Last month we reported that AppCircus was coming to London again. And last night, not only was The Next Web in attendance to see the developers pitch their products, we were on the panel of judges too.

Just to recap, AppCircus is a traveling showcase event that lets local developers demonstrate their apps, with the winners getting the chance to be nominated for the Mobile Premier Awards, held during Mobile World Congress in Barcelona in early 2013.

Ten apps were showcased at the event and, well, here they are:

The Winner: CircleMe

The winning app was CircleMe, an interest-based social network that opened to the public back in March, just as it launched its iPhone app.

The site makes it easy to create an online profile for yourself, showcasing ‘all of your favourite things’ – sites, movies, books, music, hobbies – whatever.

At the heart of it, CircleMe is about connecting with people who have the same interests as you. Adding other users to your network allows you to keep up with all of their interests.

The Runner Up: Shhmooze

Shhmooze is an Android and iOS app that helps you make “smart connections” for face-to-face meetings. Whilst the biggest benefit is to be had with those using the Shhmooze app itself, it also draws on information from the social sphere (Twitter, LinkedIn etc) to help try and connect you with relevant, like-minded people at the same networking event as you.

For example, say you’re looking to meet up with a Ruby On Rails developer at a conference, Shhmooze will mine key channels to try and hook you up with someone with that background.

Honorable mention: First Aid British Red Cross

The British Red Cross’s First Aid app seems like a really extensive first aid app to bring life-saving skills to one and all. Featuring animated content, interactive quizzes, and videos, this app already has hundreds of thousands of downloads under its belt to date.
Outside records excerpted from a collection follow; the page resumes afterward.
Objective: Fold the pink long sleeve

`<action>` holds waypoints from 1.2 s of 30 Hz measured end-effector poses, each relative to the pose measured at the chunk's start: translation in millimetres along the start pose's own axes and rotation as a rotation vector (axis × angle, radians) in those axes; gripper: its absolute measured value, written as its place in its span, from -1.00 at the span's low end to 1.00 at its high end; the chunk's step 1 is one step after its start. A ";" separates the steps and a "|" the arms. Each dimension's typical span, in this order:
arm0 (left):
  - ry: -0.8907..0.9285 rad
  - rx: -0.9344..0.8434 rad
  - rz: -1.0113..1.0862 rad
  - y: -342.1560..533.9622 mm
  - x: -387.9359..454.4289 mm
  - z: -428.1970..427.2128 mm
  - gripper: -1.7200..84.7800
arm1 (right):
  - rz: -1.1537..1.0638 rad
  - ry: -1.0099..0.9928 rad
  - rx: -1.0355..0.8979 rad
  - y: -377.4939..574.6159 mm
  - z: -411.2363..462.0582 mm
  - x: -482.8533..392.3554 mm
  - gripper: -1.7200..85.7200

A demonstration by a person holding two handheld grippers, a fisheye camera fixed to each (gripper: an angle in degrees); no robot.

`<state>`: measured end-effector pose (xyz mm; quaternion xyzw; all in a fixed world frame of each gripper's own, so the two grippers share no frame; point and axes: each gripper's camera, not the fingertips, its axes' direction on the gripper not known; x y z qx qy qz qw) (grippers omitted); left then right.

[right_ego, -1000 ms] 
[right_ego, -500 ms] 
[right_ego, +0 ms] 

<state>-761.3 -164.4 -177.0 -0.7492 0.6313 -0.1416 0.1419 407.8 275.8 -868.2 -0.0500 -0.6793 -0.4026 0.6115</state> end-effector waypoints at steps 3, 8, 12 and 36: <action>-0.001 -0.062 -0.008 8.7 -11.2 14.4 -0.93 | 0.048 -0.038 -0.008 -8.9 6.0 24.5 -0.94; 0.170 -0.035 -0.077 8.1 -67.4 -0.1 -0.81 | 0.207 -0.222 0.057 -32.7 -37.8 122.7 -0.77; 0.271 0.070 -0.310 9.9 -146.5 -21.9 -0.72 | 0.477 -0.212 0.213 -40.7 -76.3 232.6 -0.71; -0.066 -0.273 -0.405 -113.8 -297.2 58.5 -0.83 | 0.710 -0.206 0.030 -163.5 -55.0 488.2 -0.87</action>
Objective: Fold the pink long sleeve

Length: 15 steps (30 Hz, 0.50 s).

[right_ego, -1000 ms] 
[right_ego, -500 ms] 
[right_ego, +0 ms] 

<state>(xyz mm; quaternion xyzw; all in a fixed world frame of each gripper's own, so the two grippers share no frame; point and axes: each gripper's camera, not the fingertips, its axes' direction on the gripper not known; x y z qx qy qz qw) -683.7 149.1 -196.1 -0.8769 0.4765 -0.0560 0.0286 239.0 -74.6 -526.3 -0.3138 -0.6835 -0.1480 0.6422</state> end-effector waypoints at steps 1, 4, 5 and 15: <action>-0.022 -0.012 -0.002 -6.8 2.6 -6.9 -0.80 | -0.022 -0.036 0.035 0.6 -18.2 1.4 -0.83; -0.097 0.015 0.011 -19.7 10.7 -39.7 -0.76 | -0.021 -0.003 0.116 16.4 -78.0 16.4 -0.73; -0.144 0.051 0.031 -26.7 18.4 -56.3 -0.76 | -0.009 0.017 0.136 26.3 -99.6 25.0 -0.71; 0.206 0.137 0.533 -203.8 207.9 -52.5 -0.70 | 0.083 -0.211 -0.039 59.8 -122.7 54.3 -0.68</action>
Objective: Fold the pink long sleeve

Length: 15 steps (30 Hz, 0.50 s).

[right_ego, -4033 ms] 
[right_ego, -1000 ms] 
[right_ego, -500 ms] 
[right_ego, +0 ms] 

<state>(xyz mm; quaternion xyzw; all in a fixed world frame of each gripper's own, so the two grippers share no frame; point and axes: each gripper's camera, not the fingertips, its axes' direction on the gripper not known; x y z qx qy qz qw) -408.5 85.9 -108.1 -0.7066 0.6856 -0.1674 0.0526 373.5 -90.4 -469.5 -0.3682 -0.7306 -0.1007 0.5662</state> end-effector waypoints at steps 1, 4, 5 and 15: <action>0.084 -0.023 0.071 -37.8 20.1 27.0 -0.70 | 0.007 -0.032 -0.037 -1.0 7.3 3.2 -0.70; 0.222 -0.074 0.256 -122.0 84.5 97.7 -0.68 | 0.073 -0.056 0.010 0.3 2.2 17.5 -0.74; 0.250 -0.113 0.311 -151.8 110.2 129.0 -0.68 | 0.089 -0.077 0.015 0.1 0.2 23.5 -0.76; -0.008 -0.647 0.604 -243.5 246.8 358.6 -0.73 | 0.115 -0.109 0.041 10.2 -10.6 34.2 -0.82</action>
Honorable mention: Eye Check, Boots Opticians

An app from one of the UK’s biggest high street brands, Boots Opticians’ Eye Check app seems very good. It does what it says on the tin – a virtual eye-test for anyone concerned about their vision, though this won’t replicate a real-life test.

Pilot Uni

It seems like a lot of work has gone into making Pilot Uni the iPad app for trainee pilots. It won’t single-handedly earn you your wings, but it looks like a really neat tool to accompany you throughout your course. It interactively walks you through all essential scenarios needed to fly a  small aircraft.

Learn the Words: Animals

Screenshot 1 520x265 CircleMe, the interest based social network, wins AppCircus in London
Learn the Words: Animals was developed under the educational concept of ‘learning by doing’, with the purpose to encouraging a creative play-time for kids.

Containing original illustrations designed in-house, the app includes two sets of animals, Savannah and Farm, starting with a total of 20 animals (and more to follow).

Movellas

Movellas is an online writing platform and social community platform for young readers and writers. Movellas works on iOS and Android, with thousands of free stories published already.

Curzon Memory app

Explore the Curzon Cinema (near Bristol, England) for memories, from snogging in the back row, to the bomb that exploded outside the front entrance in 1941.

A really nice, sentimental app and real potential to roll this out across the country to cover more cinemas.

Surrey Police

What’s that you say, the police force have their own app? Yes, in this case, Surrey Police (England) have their own app. Well, the police have their own version of the app, and the public have their’s. And the developer behind it says there’s scope to roll this out to other forces across the UK.

At the time of writing, 500 police officers & staff use the app for quick real-time updates, and they can even request information from the public regarding crimes.

Midsummer Night’s Dream

A Midsummer Night’s Dream is an app for children, which follows the plot of the original play closely but with a short rhyming text. Fully interactive, illustrations, lots of puzzles and riddles, bilingual English/Spanish, voice recording and more. A lot of work clearly went into re-imagining Shakespeare’s classic play for kids.